Hadoop and Map Reduce
Title of the Paper: Association Rules Mining on Map Reduce
Problem Statement: Smart cities are the popular technology which provides enhanced use of health, energy, transportation, education and weather services. All these processes produced huge amount of data each and every minute. Handling the high volume of data and extracting useful information from that vast data is the big challenge. To check the efficiency of the Apriori algorithm, the traffic information is derived NIS (National Institute of Statistics). The dataset contains 340,184 traffic accident records which includes 572 attributes. This dataset contains rich source of information with various circumstances.
Methods and tools:
Big data tools are used for handling large size of databases (K Murali Gopal. 2016). Various big data tools are used for analyzing the data and produce useful information. Association rules theory produces the support and confidence processes for the data. This will be done in two step process. In first step, Apriori algorithm is used to find the predefined minimum support for each frequent itemset. In second step, the strong association rules are used to measure the minimum support and minimum confidence. Apache Hadoop Map Reduce tool is used for provide the framework for handling large databases and supports the implementations of abstracts.

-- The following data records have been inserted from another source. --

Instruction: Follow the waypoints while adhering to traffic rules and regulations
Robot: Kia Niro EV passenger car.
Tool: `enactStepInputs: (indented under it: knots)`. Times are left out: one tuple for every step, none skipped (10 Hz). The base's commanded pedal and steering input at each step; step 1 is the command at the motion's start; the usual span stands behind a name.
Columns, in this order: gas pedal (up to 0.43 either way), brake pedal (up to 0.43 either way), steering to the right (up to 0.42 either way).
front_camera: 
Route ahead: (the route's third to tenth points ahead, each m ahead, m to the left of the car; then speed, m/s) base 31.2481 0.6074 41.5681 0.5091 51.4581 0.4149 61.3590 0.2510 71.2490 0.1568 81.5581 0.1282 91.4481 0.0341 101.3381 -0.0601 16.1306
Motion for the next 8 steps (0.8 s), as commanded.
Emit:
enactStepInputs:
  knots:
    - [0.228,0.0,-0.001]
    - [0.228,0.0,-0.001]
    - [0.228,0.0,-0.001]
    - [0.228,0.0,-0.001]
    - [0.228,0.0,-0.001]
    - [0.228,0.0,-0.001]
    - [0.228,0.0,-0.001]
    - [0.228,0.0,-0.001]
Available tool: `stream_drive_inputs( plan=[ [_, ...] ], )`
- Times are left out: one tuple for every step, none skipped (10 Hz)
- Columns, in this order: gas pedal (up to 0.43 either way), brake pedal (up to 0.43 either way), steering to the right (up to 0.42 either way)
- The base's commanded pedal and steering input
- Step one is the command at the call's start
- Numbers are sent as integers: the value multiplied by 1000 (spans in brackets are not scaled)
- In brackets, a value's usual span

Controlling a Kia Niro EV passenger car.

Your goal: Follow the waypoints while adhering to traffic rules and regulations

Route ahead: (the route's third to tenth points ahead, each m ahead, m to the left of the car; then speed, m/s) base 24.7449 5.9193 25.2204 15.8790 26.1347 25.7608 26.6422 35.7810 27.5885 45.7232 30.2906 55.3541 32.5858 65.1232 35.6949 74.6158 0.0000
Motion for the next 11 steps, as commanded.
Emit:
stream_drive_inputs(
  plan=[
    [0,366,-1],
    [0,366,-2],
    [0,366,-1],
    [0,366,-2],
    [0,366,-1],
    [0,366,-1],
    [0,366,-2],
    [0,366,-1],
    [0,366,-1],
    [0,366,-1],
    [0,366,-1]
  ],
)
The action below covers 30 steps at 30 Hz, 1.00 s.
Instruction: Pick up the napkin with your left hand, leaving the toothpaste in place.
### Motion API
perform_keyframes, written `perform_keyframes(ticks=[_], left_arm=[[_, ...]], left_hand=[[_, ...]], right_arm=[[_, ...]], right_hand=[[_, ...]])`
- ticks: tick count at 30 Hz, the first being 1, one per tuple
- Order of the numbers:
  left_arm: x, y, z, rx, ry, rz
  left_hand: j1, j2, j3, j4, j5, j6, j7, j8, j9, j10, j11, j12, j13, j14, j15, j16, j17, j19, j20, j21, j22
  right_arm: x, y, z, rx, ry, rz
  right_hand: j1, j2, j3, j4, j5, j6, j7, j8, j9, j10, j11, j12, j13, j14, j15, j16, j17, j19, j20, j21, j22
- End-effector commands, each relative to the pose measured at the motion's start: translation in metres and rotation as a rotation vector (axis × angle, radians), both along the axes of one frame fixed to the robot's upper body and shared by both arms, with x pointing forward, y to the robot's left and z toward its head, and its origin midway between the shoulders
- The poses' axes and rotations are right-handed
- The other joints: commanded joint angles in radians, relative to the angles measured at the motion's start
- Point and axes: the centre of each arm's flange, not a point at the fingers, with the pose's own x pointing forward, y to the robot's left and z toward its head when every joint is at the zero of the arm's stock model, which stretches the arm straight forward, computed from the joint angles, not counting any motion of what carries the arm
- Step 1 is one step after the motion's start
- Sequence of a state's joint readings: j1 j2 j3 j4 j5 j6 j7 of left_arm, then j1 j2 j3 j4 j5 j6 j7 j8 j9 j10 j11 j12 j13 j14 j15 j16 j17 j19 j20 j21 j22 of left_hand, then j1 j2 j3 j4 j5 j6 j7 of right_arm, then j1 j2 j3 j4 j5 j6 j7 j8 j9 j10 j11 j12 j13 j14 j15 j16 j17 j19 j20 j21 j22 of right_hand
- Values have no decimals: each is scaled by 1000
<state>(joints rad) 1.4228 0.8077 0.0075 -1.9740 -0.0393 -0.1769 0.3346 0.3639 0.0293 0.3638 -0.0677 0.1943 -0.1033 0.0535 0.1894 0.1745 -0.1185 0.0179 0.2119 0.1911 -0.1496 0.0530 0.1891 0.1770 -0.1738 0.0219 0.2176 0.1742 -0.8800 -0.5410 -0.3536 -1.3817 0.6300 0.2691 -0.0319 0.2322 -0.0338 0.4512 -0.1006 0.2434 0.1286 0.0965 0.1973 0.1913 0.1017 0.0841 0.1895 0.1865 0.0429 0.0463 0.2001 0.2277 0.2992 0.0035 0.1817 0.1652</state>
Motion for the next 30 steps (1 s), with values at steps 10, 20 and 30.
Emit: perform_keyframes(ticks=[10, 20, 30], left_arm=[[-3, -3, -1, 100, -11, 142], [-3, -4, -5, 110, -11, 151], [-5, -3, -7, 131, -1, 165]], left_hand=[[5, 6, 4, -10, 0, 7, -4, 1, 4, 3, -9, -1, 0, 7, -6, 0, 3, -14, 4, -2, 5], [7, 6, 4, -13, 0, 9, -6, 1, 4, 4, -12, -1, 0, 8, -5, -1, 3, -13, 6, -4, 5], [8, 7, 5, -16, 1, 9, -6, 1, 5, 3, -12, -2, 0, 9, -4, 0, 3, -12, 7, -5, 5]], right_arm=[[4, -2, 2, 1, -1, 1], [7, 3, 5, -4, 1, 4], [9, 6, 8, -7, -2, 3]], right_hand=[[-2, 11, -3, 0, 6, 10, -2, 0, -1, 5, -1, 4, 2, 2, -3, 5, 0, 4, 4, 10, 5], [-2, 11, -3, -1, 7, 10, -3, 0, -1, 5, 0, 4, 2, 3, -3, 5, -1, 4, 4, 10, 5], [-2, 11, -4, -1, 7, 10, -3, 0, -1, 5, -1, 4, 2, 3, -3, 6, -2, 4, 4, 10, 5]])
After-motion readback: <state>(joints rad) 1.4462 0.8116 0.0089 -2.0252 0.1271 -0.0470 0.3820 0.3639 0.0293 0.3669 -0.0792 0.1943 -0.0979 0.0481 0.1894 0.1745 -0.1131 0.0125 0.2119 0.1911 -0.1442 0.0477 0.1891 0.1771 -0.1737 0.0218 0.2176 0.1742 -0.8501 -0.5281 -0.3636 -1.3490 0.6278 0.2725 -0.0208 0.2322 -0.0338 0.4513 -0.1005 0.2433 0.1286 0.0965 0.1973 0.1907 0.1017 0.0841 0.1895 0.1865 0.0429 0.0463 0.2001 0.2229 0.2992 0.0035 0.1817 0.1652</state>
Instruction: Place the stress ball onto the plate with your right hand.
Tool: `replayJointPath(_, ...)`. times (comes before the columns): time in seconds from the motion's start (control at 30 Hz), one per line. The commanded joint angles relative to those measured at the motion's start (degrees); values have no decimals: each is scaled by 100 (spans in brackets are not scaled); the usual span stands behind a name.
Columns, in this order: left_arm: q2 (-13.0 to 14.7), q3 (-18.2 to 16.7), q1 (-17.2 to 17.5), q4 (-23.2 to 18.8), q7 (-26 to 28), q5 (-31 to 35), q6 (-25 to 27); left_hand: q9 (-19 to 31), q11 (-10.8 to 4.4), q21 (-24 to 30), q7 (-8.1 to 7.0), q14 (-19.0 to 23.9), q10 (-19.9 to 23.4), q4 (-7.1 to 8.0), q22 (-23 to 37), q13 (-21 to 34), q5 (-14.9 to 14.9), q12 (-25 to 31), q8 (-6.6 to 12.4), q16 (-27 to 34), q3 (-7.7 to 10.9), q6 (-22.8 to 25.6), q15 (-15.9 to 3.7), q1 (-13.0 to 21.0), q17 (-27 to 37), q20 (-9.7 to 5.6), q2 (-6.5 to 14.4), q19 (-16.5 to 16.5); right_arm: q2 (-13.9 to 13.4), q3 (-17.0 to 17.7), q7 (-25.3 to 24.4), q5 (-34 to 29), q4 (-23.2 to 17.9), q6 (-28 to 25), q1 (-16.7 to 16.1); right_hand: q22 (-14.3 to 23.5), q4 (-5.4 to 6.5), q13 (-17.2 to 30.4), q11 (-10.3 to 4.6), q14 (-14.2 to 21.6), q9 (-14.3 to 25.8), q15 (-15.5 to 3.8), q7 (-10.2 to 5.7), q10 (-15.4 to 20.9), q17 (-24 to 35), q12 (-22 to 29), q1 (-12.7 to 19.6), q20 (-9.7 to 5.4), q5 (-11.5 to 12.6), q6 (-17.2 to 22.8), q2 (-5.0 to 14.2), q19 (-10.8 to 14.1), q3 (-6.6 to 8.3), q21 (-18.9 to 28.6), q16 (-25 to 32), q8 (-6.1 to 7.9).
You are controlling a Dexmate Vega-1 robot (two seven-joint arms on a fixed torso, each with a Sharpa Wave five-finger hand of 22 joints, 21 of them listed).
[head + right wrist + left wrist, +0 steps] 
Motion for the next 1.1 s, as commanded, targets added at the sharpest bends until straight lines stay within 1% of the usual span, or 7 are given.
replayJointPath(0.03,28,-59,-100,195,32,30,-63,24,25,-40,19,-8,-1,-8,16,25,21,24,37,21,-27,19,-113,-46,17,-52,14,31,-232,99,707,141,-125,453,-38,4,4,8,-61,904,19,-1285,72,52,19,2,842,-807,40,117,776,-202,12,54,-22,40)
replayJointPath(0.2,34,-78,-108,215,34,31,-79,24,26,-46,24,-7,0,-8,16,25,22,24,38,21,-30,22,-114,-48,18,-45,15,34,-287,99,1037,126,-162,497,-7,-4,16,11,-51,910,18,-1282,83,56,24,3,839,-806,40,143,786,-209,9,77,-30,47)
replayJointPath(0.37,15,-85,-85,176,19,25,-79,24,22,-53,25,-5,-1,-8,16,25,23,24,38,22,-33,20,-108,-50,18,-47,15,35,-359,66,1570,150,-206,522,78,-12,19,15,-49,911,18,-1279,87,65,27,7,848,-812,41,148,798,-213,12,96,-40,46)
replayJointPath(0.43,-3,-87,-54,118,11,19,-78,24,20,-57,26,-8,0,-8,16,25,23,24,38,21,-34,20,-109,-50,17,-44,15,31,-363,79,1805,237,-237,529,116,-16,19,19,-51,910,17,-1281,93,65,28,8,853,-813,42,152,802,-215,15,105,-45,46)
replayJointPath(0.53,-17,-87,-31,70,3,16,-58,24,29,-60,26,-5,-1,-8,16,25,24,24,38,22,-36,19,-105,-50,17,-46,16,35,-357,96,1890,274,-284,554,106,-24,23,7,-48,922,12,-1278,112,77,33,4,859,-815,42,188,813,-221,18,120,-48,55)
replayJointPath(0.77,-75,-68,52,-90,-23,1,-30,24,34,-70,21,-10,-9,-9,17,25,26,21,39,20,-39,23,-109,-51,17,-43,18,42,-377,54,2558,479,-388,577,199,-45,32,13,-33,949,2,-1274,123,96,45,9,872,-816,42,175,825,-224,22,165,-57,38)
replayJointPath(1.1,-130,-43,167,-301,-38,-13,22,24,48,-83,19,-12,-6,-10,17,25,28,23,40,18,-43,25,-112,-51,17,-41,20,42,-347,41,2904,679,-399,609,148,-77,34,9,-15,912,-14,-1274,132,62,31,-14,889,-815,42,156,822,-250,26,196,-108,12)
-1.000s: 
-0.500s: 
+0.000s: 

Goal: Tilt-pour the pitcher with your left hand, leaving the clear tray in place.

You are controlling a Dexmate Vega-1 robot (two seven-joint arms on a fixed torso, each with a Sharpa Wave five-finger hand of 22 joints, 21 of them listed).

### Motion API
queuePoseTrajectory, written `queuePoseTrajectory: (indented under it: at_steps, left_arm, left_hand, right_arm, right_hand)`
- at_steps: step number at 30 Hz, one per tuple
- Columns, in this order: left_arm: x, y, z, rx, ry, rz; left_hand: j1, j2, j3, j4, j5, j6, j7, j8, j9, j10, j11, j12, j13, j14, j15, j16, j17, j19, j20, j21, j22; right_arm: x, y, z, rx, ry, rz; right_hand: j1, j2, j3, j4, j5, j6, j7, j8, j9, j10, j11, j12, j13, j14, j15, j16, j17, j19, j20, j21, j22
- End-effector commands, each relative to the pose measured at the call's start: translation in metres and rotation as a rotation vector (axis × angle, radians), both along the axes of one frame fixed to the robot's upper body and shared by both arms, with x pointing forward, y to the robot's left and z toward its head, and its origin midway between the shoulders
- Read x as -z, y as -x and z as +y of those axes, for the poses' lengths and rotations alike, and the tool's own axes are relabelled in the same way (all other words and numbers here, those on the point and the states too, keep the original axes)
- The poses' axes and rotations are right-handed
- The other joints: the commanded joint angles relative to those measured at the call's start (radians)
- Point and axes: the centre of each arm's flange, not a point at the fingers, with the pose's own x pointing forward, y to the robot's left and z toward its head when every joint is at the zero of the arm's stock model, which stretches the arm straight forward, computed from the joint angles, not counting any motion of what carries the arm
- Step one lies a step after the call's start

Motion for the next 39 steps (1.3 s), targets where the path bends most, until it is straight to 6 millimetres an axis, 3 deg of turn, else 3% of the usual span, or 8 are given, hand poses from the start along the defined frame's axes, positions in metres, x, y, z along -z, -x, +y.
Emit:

Hadoop Ecosystem provides four major processes such as Data management, Data Access, Data Processing and Data storage(CARLOS FERNANDEZ-BASSO 2016). Map Reduce is distributed software framework which provides distributed computing support for large dataset. There are two steps in Map reduce that are mapper and reducer. Mapper is a function which handles pair of keys and provides intermediate keys and values for process(Sarem M. Ammar. 2018). Reducer is a function which handles intermediate key values which produce the group of intermediate values set for similar key values.
The experimental results showed that the association rules are used with minimum 30% support values. For this process, the strong analysis and confidence values are used. They listed 10 strong values which are used for this analysis. The support and confidence values are showed in the table which is taken form accident dataset. The association rules showed that intersections in colonies which are near to highways. They also showed the two-wheeler accidents in non-highways. The rules are used to provide the multi-vehicle accidents in highways also. The rules also specified the night time accidents on highway roads. The forest area accidents are also specified. The parallel Apriori algorithm was used to extract the features from the vast amount of dataset. Association rules are used to discovering knowledge which is used for decision making.
This algorithm was implemented on various datasets to measure the efficiency. Two datasets were considered for this measurement. The first dataset contains 34000 transactions and the second dataset contains 150000transactions. Hadoop provides the execution support for this analysis. Both these transactions considered 6 nodes which are used to decrease the time required for running the algorithm. Acceleration criteria are used for measuring the efficiency of the algorithm of Parallel Apriori algorithm based on Map Reduce. The experimental results highlighted that Apriori algorithm was efficient. Hadoop environment provides satisfied results in the executed process.
CARLOS FERNANDEZ-BASSO, M. DOLORES RUIZ & MARIA J. MARTIN-BAUTISTA,2016. “EXTRACTION OF ASSOCIATION RULES USING BIG DATA TECHNOLOGIES.” Int. J. of Design & Nature and Ecodynamics, Vol-11, issue-3, pp 178-185.
K Murali Gopal., Ranjit Patnaik.,2016. “Performance Analysis of Association Rule Mining Using Hadoop.” International Journal of Computer Science and Information Technologies, Vol-7, issue-6, pp 2442-2444.
Sarem M. Ammar., Fadl M. Ba-Alwi.,2018. “Improved FTWeightedHash Apriori Algorithm for Big Data using Hadoop-MapReduce Model.” Journal of Advanced in Mathematics and Computer Science, Vol-27, issue-1, pp 1-11.